WHAT THE EXERCISE ASKS:
Transcribe exactly everything in the data below from the line containing "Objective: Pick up" down to the line containing "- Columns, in", both lines included and nothing further.

Segment Open

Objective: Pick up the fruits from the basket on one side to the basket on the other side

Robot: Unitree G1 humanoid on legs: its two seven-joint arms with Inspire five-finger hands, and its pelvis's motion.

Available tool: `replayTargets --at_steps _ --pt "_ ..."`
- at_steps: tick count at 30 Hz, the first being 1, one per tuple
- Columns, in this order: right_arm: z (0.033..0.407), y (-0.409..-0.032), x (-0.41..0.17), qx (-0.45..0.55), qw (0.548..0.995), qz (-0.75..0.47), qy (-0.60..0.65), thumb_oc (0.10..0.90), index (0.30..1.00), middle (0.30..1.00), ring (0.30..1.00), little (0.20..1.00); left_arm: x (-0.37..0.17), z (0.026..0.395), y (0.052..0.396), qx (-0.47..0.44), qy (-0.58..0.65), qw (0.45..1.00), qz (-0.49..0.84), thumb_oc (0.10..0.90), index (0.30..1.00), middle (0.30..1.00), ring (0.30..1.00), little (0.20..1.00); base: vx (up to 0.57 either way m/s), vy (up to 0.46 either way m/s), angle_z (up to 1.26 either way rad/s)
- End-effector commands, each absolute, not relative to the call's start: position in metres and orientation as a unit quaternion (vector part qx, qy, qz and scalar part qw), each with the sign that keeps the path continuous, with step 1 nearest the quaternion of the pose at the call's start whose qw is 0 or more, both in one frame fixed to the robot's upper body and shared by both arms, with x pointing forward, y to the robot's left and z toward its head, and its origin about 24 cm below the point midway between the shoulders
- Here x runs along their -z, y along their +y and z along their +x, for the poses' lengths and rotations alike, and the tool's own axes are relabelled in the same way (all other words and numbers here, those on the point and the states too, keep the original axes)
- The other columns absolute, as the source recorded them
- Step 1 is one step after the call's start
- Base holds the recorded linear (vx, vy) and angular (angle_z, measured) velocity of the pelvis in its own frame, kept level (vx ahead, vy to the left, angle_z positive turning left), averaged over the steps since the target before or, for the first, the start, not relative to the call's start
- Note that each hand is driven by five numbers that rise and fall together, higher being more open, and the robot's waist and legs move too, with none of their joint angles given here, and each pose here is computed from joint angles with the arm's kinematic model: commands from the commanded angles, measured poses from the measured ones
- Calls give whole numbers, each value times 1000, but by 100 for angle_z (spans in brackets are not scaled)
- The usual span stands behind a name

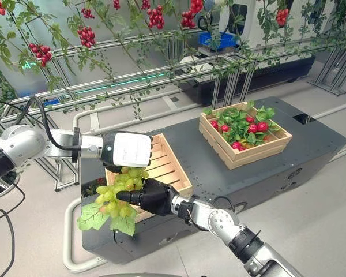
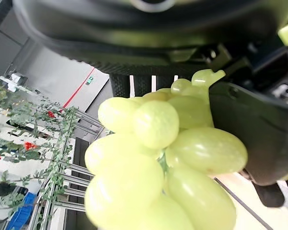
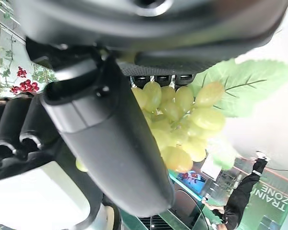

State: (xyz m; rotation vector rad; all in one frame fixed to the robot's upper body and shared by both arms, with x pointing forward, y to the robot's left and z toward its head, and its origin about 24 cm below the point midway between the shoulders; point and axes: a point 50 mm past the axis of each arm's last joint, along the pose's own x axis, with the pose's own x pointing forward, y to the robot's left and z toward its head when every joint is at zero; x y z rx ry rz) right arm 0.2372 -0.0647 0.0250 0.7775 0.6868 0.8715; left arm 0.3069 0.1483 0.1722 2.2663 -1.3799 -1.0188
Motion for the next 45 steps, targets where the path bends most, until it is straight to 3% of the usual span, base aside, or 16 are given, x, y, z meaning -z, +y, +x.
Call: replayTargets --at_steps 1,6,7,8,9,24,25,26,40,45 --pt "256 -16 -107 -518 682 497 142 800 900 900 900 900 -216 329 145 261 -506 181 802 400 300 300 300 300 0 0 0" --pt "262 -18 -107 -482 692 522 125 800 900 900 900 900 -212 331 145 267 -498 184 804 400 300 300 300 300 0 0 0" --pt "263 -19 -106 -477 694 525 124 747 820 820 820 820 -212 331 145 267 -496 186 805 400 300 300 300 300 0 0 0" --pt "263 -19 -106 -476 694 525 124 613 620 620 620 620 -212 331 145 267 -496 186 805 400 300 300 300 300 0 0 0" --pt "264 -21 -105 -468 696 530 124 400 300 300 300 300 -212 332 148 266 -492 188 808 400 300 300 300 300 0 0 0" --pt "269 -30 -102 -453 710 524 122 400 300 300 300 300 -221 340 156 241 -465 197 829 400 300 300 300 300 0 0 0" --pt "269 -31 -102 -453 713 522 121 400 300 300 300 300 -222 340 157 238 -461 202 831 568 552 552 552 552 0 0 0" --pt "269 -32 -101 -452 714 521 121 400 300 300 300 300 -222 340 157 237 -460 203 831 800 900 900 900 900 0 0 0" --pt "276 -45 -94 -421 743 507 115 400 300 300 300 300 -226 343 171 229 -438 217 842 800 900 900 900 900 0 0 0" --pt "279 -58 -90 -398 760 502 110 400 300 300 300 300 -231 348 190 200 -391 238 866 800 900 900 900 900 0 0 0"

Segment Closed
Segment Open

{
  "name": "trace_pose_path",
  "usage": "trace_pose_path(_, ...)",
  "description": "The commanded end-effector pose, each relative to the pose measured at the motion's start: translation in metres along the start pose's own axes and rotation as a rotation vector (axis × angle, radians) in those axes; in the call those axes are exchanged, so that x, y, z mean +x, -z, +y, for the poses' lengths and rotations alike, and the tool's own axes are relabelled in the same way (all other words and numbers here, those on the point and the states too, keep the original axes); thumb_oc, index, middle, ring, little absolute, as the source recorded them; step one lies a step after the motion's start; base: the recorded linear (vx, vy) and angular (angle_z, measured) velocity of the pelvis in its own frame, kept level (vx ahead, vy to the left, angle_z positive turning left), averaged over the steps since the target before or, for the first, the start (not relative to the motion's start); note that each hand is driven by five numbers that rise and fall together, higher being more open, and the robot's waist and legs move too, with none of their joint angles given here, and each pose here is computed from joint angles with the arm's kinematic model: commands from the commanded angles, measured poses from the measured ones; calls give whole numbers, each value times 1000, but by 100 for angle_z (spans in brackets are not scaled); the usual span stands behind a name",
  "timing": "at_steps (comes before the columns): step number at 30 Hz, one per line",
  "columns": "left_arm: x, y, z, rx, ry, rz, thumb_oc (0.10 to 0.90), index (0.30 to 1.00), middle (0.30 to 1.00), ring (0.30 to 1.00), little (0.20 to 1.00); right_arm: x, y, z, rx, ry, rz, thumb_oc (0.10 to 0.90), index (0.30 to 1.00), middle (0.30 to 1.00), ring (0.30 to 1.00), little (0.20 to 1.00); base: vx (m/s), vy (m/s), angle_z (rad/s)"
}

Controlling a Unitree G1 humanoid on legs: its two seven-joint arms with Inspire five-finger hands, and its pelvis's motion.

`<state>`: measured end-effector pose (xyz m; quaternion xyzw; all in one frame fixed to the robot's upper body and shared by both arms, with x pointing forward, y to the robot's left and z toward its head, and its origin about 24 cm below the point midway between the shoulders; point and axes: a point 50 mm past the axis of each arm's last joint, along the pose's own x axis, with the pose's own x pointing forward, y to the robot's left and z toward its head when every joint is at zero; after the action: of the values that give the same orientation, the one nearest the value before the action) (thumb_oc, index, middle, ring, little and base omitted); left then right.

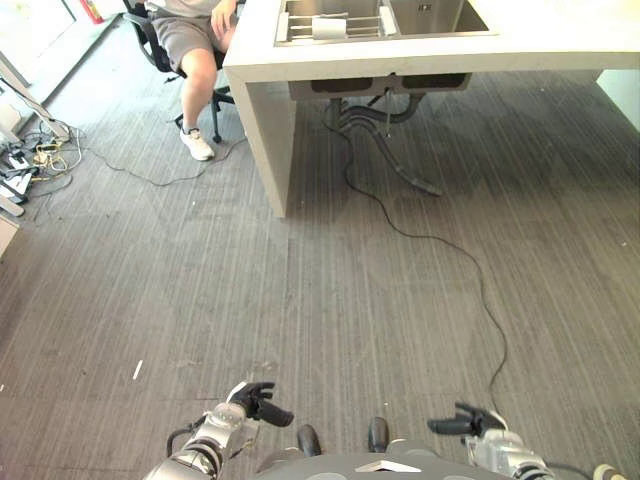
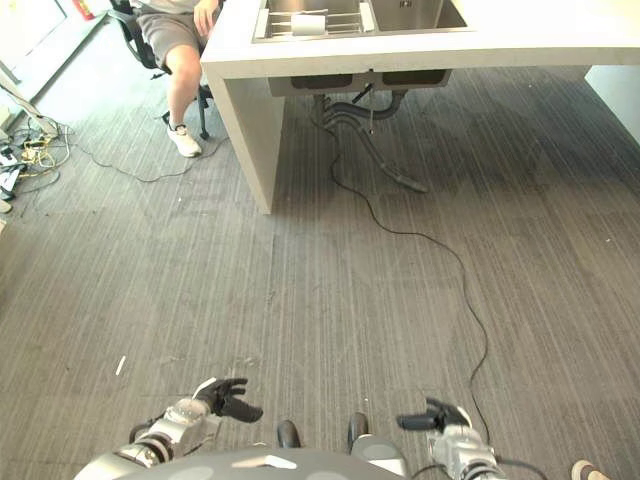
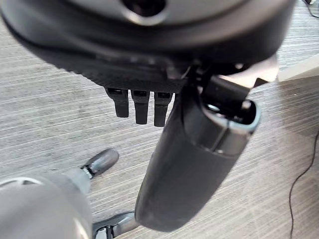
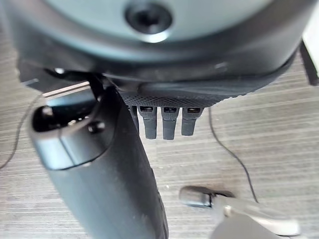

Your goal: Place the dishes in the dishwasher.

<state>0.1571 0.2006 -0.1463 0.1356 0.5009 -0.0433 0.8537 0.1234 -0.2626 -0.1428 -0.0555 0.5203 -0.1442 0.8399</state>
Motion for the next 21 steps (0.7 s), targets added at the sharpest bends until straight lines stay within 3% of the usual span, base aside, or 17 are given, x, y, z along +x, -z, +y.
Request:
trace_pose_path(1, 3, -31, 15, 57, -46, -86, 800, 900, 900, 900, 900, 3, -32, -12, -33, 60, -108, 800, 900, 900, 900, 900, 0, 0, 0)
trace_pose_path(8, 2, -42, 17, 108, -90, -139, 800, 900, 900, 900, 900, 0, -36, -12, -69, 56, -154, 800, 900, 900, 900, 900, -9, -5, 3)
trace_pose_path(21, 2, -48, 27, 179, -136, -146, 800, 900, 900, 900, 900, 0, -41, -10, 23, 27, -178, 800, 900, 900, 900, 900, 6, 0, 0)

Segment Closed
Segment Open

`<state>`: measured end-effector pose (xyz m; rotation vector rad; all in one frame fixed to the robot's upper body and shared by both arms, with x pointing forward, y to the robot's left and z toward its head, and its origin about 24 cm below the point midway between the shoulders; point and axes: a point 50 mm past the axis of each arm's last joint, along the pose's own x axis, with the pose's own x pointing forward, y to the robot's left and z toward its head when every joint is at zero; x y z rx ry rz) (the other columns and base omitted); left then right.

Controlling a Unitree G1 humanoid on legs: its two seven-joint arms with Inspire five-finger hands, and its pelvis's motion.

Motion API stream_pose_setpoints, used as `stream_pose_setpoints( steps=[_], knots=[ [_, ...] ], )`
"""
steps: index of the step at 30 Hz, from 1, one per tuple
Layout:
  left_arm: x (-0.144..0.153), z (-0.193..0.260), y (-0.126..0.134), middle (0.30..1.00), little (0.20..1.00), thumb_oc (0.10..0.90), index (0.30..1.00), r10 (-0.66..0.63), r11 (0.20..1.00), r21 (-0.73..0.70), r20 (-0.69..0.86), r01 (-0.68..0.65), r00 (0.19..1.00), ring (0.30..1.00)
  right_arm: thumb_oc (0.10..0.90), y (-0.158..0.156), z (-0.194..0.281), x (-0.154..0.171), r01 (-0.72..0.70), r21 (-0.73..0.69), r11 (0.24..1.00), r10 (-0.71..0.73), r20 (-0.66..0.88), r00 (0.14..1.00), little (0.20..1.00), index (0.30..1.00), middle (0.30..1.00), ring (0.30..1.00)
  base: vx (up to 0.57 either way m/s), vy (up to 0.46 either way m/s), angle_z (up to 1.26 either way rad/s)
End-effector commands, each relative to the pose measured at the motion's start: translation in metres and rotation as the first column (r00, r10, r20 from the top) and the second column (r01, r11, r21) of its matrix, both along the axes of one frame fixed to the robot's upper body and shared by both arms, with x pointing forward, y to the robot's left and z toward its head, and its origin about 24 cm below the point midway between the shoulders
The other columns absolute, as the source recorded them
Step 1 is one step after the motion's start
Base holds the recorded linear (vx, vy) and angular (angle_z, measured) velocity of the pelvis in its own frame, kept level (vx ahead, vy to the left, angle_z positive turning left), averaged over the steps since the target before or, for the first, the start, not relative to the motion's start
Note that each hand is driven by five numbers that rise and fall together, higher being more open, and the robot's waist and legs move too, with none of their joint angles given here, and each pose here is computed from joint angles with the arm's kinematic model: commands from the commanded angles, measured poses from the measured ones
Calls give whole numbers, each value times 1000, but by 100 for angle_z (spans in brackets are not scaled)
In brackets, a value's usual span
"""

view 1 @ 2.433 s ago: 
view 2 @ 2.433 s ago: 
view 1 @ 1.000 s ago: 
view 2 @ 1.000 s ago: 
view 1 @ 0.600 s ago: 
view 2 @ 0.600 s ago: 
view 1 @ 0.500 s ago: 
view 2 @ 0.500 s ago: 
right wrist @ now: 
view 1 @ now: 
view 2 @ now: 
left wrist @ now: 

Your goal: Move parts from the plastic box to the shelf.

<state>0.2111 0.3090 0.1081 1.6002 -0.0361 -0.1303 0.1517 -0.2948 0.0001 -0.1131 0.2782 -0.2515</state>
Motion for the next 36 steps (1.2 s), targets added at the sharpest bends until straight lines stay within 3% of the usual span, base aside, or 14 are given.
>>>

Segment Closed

PROBLEM SOLUTION:
Objective: Pick up the fruits from the basket on one side to the basket on the other side

Robot: Unitree G1 humanoid on legs: its two seven-joint arms with Inspire five-finger hands, and its pelvis's motion.

Available tool: `replayTargets --at_steps _ --pt "_ ..."`
- at_steps: tick count at 30 Hz, the first being 1, one per tuple
- Columns, in this order: right_arm: z (0.033..0.407), y (-0.409..-0.032), x (-0.41..0.17), qx (-0.45..0.55), qw (0.548..0.995), qz (-0.75..0.47), qy (-0.60..0.65), thumb_oc (0.10..0.90), index (0.30..1.00), middle (0.30..1.00), ring (0.30..1.00), little (0.20..1.00); left_arm: x (-0.37..0.17), z (0.026..0.395), y (0.052..0.396), qx (-0.47..0.44), qy (-0.58..0.65), qw (0.45..1.00), qz (-0.49..0.84), thumb_oc (0.10..0.90), index (0.30..1.00), middle (0.30..1.00), ring (0.30..1.00), little (0.20..1.00); base: vx (up to 0.57 either way m/s), vy (up to 0.46 either way m/s), angle_z (up to 1.26 either way rad/s)

The response is now done.